Le sommet des Amériques convoqué par Washington le 12 janvier 2004, devait approuver la zone de libre-échange et réaffirmer l’isolement de Cuba. Lors des sommets précédents, l’autorité des États-UNis sur l’hémisphère n’était pas discutée. Mais depuis, un certain nombre de pays avaient élu de
nouveaux dirigeants. Et les États-Unis se sont heurtés à une double
résistance, d’une part celle du MERCOSUR regroupant le Brésil, l’Argentine
et l’Uruguay refusant de se dissoudre dans la ZLEA et d’autre part le
Venezuela de Chavez et les petits pays anglophones de Caraïbes regroupés au
sein d’une union.
Comble de malheurs pour les États-Unis, non seulement le coup d’État de
2002 contre le président Chavez fomenté par la CIA avec l’aide d’Aznar et
de certains pays d’Amérique latine, selon les récentes révélations de Jorge
Castaneda, l’ancien ministre des affaires étrangères du Mexique [3] a échoué
à cause de la mobilisation populaire et le loyalisme de l’armée, mais le
référendum du mois d’août 2004, suivi par les élections municipales et des
gouverneurs, ont confirmé la volonté du peuple vénézuélien de poursuivre
dans la voie "bolivarienne"anti-impérialiste.

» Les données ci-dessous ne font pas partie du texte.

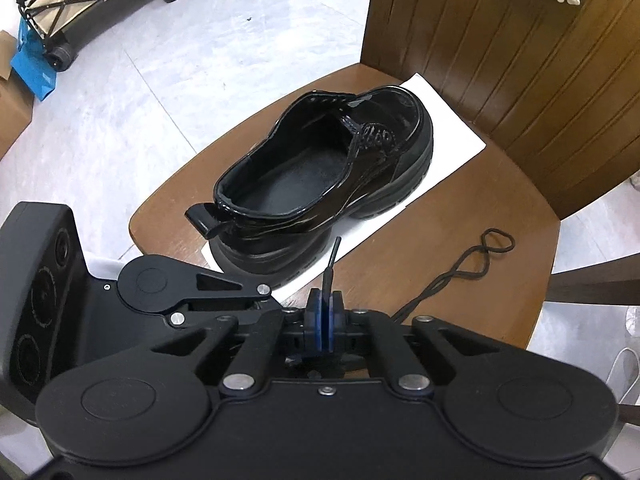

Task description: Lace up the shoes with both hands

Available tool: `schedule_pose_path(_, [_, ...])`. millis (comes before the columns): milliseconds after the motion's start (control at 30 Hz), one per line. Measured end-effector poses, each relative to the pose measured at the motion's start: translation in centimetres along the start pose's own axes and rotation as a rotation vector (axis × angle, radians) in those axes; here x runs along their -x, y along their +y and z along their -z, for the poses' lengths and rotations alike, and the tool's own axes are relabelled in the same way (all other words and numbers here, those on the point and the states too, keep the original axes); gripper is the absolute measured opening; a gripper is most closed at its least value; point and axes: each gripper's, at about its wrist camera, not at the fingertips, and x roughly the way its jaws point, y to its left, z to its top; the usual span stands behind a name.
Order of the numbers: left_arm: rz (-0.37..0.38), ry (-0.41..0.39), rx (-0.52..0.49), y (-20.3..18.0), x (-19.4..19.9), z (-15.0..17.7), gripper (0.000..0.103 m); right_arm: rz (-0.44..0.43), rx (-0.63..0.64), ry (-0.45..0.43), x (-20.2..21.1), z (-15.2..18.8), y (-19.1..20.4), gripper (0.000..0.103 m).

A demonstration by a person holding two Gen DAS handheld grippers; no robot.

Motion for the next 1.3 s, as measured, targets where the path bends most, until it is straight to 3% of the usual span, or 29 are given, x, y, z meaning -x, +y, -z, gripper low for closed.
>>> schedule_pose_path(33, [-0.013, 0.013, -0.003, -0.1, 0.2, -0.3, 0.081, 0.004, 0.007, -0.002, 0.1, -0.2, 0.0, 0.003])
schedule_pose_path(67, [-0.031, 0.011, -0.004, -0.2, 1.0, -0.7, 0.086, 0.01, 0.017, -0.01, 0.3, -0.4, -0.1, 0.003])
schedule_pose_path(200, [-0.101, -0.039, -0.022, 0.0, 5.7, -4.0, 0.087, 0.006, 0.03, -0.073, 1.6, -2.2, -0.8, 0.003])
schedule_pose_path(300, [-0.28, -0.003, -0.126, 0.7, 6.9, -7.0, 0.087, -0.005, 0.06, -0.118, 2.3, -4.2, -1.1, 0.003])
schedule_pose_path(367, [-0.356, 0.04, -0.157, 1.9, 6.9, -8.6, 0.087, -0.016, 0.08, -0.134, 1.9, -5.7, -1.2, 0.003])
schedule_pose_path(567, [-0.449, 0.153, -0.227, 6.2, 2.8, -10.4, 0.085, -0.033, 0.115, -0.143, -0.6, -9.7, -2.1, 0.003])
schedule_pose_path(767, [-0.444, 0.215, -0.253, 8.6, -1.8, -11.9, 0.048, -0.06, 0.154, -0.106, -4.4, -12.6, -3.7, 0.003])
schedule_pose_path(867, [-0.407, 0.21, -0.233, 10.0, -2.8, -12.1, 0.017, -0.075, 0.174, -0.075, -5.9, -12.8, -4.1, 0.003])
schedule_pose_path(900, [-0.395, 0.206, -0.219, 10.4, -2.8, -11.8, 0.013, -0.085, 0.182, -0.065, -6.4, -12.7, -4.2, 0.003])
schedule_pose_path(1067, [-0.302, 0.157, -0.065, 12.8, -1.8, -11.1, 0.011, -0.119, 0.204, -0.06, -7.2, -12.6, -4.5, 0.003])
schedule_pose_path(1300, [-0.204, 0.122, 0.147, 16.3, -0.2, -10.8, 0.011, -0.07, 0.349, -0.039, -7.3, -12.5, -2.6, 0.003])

Il est à noter que dès 2002, les États-Unis tombent le masque vertueux
démocratique ,non seulement dans un coup d’État fomenté par la CIA selon la
bonne vieille tradition, mais en multipliant les interventions terroristes
venues de la Colombie voisine et où l’on retrouve la mafia cubaine de
Miami.
Quand intervient en 2004, l’élection d’un président de gauche au panama,
l’ancienne présidente, rend un service aux USA, en graciant Posado
Carriles et ses complices. Ce dernier est un des plus grands terroristes du
continent et qui a sévi partout, à Cuba, mais aussi au Venezuela. Le
procureur vénézuélien Danilo Anderson est assassiné en novembre 2004, des
terroristes venus de Miami, ont fait sauter sa voiture. Malgré la presse
vénézuélienne majoritairement aux mains de l’opposition, et dont les
analyses sont les seules qui soient reprises en Europe et par RSF, qui
nient l’existence des terroristes de la CIA, parlent de dictature populiste
à propos de Chavez, il est difficile désormais de continuer à mentir sur ce
qui se passe au Venezuela.
Mais il reste le silence, les nouvelles tronquées. Toujours en 2004, une
vague d’élection est venue transformer la donne politique de l’Amérique
latine, il y a eu le Panama, puis le séisme uruguayen [4] et si les
États-Unis ont réussi à bloquer l’élection du Salvador en exerçant un
chantage sur le bloquage de l’argent des immigrés envoyé au familles
salvadoriennes, les élections municipales au Nicaragua ont montré une
montée de la vague sandiniste. Désormais c’est la Colombie qui menace de
passer à gauche et le Mexique. Arrêtons-nous sur ces deux pays qui pour le
moment sont les alliés sûrs des USA :
La Colombie est sans doute le pays le plus violent du continent. Les grands
propriétaires ont des hommes de main, des armées privées qui font régner la
terreur. On ne comprend rien à l’existence des FARC, si l’on ne voit pas ce
contexte d’exploitation, de terreur et de corruption. Uribe, l’actuel
président, qui s’était présenté en 2002 comme le candidat opposé à la
corruption et à la politicallerie, est le président qui a le plus été
impliqué dans la corruption et qui a le plus favorisé le clientélisme.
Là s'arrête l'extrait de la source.